START Supplied data

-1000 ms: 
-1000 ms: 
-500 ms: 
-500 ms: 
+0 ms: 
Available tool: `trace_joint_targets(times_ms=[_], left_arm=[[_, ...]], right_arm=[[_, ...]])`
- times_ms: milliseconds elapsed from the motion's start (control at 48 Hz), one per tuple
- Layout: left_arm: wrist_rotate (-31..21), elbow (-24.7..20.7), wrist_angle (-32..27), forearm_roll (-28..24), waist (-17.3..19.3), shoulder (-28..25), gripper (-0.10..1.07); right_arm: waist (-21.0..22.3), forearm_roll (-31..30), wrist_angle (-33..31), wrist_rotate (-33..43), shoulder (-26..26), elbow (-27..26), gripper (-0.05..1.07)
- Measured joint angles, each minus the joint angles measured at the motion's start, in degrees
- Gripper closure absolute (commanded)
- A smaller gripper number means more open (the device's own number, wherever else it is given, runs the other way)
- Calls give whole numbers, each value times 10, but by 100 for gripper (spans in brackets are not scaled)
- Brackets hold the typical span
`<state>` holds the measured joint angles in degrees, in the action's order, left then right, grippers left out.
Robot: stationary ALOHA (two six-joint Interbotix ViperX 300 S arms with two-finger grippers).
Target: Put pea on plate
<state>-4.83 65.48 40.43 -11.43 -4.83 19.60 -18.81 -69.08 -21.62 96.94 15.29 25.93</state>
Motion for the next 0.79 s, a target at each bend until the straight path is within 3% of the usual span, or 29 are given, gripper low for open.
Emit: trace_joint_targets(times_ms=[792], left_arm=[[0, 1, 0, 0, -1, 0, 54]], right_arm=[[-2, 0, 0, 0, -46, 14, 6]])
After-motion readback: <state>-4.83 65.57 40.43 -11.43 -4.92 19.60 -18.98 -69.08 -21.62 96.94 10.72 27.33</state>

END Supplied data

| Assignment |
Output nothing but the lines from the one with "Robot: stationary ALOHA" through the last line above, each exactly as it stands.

| Your solution |
Robot: stationary ALOHA (two six-joint Interbotix ViperX 300 S arms with two-finger grippers).
Target: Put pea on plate
<state>-4.83 65.48 40.43 -11.43 -4.83 19.60 -18.81 -69.08 -21.62 96.94 15.29 25.93</state>
Motion for the next 0.79 s, a target at each bend until the straight path is within 3% of the usual span, or 29 are given, gripper low for open.
Emit: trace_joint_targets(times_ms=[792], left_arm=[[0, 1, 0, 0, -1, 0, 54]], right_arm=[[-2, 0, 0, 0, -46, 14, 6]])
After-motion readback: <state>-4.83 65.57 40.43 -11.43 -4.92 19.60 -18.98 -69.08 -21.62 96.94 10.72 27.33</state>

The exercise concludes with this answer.